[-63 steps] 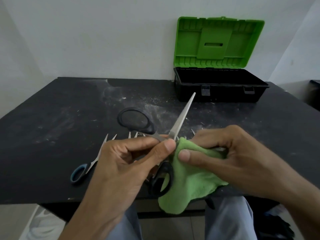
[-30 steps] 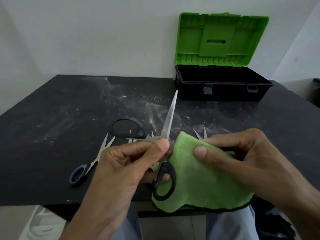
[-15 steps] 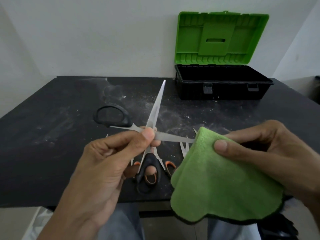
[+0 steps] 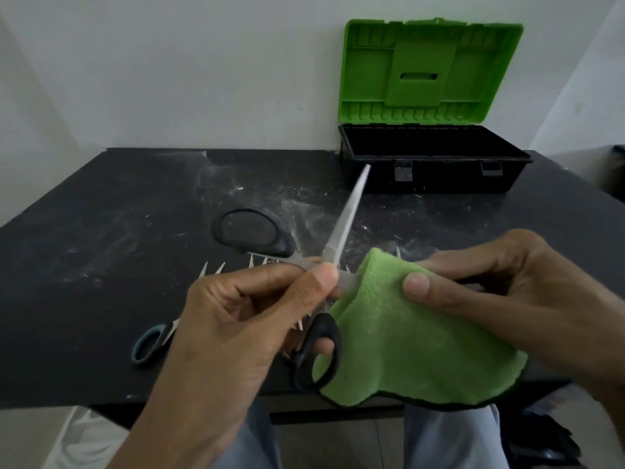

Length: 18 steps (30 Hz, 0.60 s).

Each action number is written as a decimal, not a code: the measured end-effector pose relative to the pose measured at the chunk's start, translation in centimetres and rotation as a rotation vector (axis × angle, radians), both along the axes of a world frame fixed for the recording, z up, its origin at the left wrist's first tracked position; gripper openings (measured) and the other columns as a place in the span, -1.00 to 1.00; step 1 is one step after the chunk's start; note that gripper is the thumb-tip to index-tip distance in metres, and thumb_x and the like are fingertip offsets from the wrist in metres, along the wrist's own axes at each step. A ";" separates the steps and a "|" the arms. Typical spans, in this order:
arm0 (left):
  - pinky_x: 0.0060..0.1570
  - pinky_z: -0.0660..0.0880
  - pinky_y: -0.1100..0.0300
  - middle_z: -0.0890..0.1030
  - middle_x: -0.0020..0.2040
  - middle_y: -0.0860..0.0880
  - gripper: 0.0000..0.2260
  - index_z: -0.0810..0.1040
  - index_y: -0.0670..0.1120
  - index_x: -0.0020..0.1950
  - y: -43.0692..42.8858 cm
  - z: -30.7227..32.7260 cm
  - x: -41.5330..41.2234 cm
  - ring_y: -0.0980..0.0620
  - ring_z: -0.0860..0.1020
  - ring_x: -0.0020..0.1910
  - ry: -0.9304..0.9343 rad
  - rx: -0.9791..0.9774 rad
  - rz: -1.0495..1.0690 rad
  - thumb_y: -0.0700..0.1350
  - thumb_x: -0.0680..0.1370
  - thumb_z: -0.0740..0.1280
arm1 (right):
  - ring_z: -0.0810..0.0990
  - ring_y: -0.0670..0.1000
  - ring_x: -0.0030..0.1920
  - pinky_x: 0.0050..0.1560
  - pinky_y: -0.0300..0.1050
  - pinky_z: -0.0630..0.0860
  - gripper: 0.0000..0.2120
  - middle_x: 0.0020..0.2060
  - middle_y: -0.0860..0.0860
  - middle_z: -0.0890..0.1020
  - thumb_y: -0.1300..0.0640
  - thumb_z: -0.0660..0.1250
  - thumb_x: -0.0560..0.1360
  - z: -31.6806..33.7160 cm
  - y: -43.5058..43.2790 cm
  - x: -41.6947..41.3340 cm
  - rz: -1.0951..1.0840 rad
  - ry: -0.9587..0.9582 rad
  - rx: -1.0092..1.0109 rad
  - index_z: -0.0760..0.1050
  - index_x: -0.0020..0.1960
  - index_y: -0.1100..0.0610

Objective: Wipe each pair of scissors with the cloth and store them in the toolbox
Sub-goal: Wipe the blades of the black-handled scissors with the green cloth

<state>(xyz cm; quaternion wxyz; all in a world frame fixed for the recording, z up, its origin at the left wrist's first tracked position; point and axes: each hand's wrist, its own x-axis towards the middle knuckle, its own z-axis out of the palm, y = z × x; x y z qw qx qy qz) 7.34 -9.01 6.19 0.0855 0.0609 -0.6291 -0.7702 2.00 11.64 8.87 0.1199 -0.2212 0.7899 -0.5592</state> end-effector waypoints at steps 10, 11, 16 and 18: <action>-0.47 0.54 0.26 0.71 -0.31 -0.13 -0.79 0.75 -0.17 -0.28 -0.1 -0.1 0.3 0.06 0.57 -0.47 -0.064 0.065 -0.028 -0.04 0.26 0.47 | 0.80 -0.03 -0.23 -0.23 -0.17 0.72 -0.86 -0.22 -0.06 0.81 -0.07 0.52 0.37 -0.5 -0.6 0.1 -0.021 0.052 0.022 0.81 -0.14 -0.07; -0.47 0.54 0.26 0.71 -0.31 -0.12 -0.80 0.75 -0.17 -0.27 0.0 -0.1 0.2 0.07 0.57 -0.47 -0.064 0.070 -0.031 -0.05 0.26 0.47 | 0.81 -0.02 -0.23 -0.19 -0.13 0.74 -0.85 -0.22 -0.05 0.81 -0.08 0.52 0.36 -0.5 -0.6 0.2 -0.037 0.054 0.020 0.81 -0.15 -0.07; -0.44 0.54 0.27 0.68 -0.37 -0.03 -0.82 0.74 -0.16 -0.26 0.3 -0.2 0.2 0.10 0.57 -0.46 -0.059 0.024 -0.049 -0.05 0.30 0.47 | 0.80 -0.09 -0.20 -0.20 -0.19 0.70 -0.89 -0.20 -0.10 0.81 -0.03 0.51 0.44 -1.4 -1.7 1.0 -0.045 0.071 0.006 0.80 -0.09 -0.06; -0.45 0.54 0.26 0.68 -0.36 -0.07 -0.80 0.74 -0.17 -0.25 0.2 -0.3 0.3 0.07 0.56 -0.46 -0.072 0.042 -0.038 -0.05 0.27 0.48 | 0.80 -0.07 -0.20 -0.20 -0.18 0.71 -0.89 -0.19 -0.09 0.81 0.00 0.51 0.46 -1.5 -1.8 1.0 -0.034 0.056 0.008 0.80 -0.08 -0.02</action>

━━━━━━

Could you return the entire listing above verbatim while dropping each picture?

[-63 steps] 
[-30 steps] 
[-15 steps] 
[+0 steps] 

Length: 18 steps (30 Hz, 0.60 s).

Each action number is written as a decimal, not a code: the measured end-effector pose relative to the pose measured at the chunk's start, translation in centimetres and rotation as a rotation vector (axis × angle, radians), both along the axes of a world frame fixed for the recording, z up, its origin at the left wrist's first tracked position; gripper openings (measured) and the other columns as a place in the span, -1.00 to 1.00; step 1 is one step after the chunk's start; note that gripper is the thumb-tip to index-tip distance in metres, and thumb_x and the like are fingertip offsets from the wrist in metres, along the wrist's own axes at each step. A ";" separates the steps and a "|" the arms. Typical spans, in this order:
arm0 (left):
  - pinky_x: 0.0060..0.1570
  - pinky_z: -0.0660..0.0880
  - pinky_y: -0.1100..0.0300
  - middle_z: -0.0890..0.1030
  - middle_x: -0.0020..0.2040
  - middle_y: -0.0860..0.0880
  - gripper: 0.0000..0.2260
  - index_z: -0.0810..0.1040
  - index_y: -0.0670..0.1120
  - index_x: -0.0020..0.1950
  - y: -43.0692..42.8858 cm
  - z: -30.7227..32.7260 cm
  - x: -41.5330..41.2234 cm
  - ring_y: -0.0980..0.0620
  - ring_z: -0.0860..0.1020
  - ring_x: -0.0020..0.1910
  - ry: -0.9304..0.9343 rad
  - rx: -0.9791..0.9774 rad
  - rz: -1.0495..1.0690 rad
  - thumb_y: -0.0700..0.1350
  - thumb_x: -0.0680..0.1370
  - thumb_z: -0.0740..0.1280
arm1 (right):
  - ring_z: -0.0810..0.0990
  - ring_y: -0.0670..0.1000
  - ring_x: -0.0030..0.1920
  - pinky_x: 0.0050..0.1560
  - pinky_y: -0.0300..0.1050
  - pinky_z: -0.0630..0.0860
  - gripper: 0.0000..0.2120
  - middle_x: 0.0020..0.2060
  - middle_y: -0.0860..0.0860
  - middle_z: -0.0890..0.1020
  - thumb_y: -0.1300..0.0640
  - thumb_z: -0.0660..0.1250
  - thumb_x: -0.0560..0.1360
  - z: -31.6806..33.7160 cm
  - y: -43.5058..43.2790 cm
  - x: -41.6947..41.3340 cm
  - rz: -1.0951..1.0840 rad
  - ry: -0.9587..0.9582 rad
  - rx: -1.0092..1.0109 rad
  - index_z: -0.0760..0.1050
  - index_x: -0.0020..0.1960
  - index_y: -0.1100..0.0610

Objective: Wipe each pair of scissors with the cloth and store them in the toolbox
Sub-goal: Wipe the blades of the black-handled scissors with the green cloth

<state>(xyz cm; quaternion wxyz; all in a world frame fixed for the recording, z up, its origin at the left wrist's first tracked position; point and axes: each hand's wrist, its own x-axis towards the middle knuckle, its own z-axis out of the palm, y = z × x; x y z qw qx qy qz) 7.34 -9.01 6.19 0.0855 0.0609 -0.6291 -0.7702 2.00 11.64 8.87 0.1199 -0.2212 0.7899 -0.5592</state> end-effector waypoints at steps 10, 11, 16 and 18: <action>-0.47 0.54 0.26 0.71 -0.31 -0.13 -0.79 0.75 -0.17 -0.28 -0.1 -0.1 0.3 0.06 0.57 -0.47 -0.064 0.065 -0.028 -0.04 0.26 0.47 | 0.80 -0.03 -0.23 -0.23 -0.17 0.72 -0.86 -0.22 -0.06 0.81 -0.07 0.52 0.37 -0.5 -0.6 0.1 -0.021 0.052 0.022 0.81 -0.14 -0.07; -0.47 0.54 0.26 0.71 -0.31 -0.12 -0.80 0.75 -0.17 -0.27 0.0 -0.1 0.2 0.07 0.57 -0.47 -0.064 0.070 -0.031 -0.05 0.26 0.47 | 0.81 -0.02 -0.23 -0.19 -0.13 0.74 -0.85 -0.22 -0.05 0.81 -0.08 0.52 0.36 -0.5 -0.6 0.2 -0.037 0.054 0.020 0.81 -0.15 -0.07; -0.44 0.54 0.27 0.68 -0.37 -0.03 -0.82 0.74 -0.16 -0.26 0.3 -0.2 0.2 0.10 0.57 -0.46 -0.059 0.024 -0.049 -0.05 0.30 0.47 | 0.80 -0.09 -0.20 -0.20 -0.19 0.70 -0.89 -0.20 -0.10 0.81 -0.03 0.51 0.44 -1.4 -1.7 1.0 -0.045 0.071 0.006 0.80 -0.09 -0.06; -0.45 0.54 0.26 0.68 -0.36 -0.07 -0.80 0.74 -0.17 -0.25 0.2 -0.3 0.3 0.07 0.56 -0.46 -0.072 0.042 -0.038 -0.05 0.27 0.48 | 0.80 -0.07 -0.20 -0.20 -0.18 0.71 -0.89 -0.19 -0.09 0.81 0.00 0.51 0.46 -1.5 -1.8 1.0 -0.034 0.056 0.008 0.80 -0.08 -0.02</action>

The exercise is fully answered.